Exercise: Reproduce the first line of the material below and each line after it, exactly, through the line containing "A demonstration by", and give nothing more.

====== Data excerpt ======

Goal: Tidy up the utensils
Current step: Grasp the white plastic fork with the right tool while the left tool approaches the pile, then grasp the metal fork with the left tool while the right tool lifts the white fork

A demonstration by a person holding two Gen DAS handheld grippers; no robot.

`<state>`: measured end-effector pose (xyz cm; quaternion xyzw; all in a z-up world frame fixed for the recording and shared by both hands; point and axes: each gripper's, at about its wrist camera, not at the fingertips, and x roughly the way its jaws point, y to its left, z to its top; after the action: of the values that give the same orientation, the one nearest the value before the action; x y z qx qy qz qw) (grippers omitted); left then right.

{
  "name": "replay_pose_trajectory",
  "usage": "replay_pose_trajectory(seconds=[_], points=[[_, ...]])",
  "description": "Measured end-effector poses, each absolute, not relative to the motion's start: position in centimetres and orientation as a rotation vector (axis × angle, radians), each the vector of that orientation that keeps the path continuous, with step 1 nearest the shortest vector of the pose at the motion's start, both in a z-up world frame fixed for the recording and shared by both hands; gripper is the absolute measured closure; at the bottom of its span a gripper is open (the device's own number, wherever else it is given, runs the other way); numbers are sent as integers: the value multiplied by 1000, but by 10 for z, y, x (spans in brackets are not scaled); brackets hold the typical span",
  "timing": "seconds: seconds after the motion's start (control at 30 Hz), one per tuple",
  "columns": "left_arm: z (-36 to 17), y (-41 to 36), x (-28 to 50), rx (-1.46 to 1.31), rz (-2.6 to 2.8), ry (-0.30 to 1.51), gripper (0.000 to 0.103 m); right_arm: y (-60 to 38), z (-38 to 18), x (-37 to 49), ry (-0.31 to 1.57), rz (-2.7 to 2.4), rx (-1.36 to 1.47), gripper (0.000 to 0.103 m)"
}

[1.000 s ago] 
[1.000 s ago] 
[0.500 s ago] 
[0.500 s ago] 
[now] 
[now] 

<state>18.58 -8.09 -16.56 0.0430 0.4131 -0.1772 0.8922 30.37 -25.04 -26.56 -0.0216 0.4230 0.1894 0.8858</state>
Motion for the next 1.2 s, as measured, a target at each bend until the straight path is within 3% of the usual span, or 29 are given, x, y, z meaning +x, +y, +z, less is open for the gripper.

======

Solved exercise:
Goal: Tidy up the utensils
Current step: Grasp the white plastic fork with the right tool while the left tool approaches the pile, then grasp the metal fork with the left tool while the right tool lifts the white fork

A demonstration by a person holding two Gen DAS handheld grippers; no robot.

The exercise concludes with this answer.